Exercise aim: Transcribe the listing below word for word but skip its images.

Available data:
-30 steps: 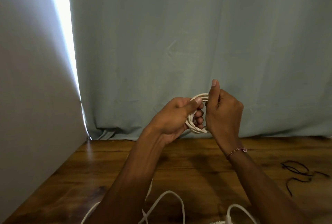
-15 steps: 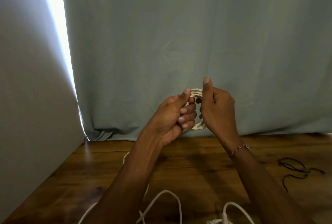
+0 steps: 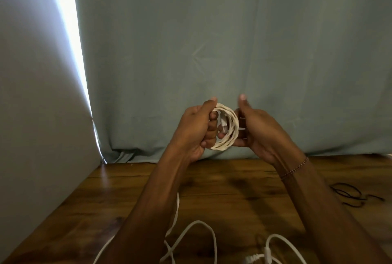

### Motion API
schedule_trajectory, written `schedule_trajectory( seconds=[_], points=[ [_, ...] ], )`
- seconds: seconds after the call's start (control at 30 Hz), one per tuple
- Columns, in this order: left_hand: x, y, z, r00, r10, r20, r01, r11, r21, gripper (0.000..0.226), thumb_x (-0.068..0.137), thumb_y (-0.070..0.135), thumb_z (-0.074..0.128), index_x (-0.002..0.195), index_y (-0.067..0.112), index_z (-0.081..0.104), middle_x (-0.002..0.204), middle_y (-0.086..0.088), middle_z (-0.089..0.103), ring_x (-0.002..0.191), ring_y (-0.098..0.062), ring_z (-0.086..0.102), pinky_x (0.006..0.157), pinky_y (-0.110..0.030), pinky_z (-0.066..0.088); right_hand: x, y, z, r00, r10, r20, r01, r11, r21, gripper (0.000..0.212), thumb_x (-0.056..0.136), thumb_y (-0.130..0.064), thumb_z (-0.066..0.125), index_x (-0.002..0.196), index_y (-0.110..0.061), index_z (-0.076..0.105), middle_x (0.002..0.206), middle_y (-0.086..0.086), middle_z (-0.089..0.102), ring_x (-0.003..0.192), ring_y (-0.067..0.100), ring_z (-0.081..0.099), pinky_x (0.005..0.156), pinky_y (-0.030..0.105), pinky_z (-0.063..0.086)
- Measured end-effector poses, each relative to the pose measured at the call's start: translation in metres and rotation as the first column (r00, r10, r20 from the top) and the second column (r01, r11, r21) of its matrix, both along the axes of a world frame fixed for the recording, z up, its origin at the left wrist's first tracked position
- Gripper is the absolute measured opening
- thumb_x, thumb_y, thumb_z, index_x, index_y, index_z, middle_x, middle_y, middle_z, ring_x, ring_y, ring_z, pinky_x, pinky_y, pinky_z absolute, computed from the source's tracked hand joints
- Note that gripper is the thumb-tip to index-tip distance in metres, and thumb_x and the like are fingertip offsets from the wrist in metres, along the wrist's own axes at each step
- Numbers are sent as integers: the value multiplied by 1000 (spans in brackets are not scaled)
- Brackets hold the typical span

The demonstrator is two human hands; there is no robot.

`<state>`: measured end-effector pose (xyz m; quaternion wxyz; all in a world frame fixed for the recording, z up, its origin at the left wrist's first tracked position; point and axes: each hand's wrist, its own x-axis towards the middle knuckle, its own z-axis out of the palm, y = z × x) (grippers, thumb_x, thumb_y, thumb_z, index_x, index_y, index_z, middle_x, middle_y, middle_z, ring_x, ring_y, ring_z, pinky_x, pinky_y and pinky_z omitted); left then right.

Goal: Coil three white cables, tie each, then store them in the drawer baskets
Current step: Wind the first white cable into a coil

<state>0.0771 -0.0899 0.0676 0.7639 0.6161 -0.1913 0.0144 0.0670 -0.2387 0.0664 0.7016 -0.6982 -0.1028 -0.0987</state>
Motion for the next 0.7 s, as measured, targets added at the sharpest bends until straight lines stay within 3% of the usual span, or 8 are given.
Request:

Answer below:
-30 steps: 
-15 steps: 
+0 steps: 

### Motion API
schedule_trajectory, written `schedule_trajectory( seconds=[_], points=[ [_, ...] ], )`
- seconds: seconds after the call's start (control at 30 Hz), one per tuple
- Columns, in this order: left_hand: x, y, z, r00, r10, r20, r01, r11, r21, gripper (0.000..0.226), thumb_x (-0.068..0.137), thumb_y (-0.070..0.135), thumb_z (-0.074..0.128), index_x (-0.002..0.195), index_y (-0.067..0.112), index_z (-0.081..0.104), middle_x (-0.002..0.204), middle_y (-0.086..0.088), middle_z (-0.089..0.103), ring_x (-0.002..0.191), ring_y (-0.098..0.062), ring_z (-0.086..0.102), pinky_x (0.006..0.157), pinky_y (-0.110..0.030), pinky_z (-0.066..0.088); right_hand: x, y, z, r00, r10, r20, r01, r11, r21, gripper (0.000..0.212), thumb_x (-0.056..0.136), thumb_y (-0.130..0.064), thumb_z (-0.066..0.125), index_x (-0.002..0.196), index_y (-0.110..0.061), index_z (-0.076..0.105), middle_x (0.002..0.206), middle_y (-0.086..0.086), middle_z (-0.089..0.102), ring_x (-0.003..0.192), ring_y (-0.067..0.100), ring_z (-0.081..0.099), pinky_x (0.005..0.156), pinky_y (-0.030..0.105), pinky_z (-0.063..0.086)
- Measured end-effector poses, each relative to the pose measured at the call's start: translation in metres and rotation as the first column (r00, r10, r20 from the top) and the second column (r01, r11, r21) of its matrix, both along the axes of a world frame fixed for the recording, z up, its origin at the left wrist's first tracked position
- Gripper is the absolute measured opening
- thumb_x, thumb_y, thumb_z, index_x, index_y, index_z, middle_x, middle_y, middle_z, ring_x, ring_y, ring_z, pinky_x, pinky_y, pinky_z absolute, computed from the source's tracked hand joints
- Note that gripper is the thumb-tip to index-tip distance in metres, and thumb_x and the like are fingertip offsets from the wrist in metres, along the wrist's own axes at each step
- Numbers are sent as integers: the value multiplied by 1000 (spans in brackets are not scaled)
- Brackets hold the typical span

The demonstrator is two human hands; there is no robot.

`<state>`: measured end-effector pose (xyz m; quaternion wxyz; all in a world frame fixed for the recording, z up, its origin at the left wrist's first tracked position; point and axes: each hand's wrist, its own x-axis towards the middle knuckle, its own z-axis out of the palm, y = z × x) (grippers, thumb_x, thumb_y, thumb_z, index_x, index_y, index_z, middle_x, middle_y, middle_z, ring_x, ring_y, ring_z, pinky_x, pinky_y and pinky_z omitted); left then right.

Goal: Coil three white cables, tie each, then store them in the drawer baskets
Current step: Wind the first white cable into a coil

<state>0.0771 -0.0899 0.0676 0.7639 0.6161 -0.1913 0.0144 0.0670 -0.2387 0.0664 0.7016 -0.6982 -0.1028 -0.0987</state>
Motion for the next 0.7 s, as measured, targets added at the sharpest bends until straight lines stay within 3% of the usual span, or 8 are given.
Request:

No more output is expected here.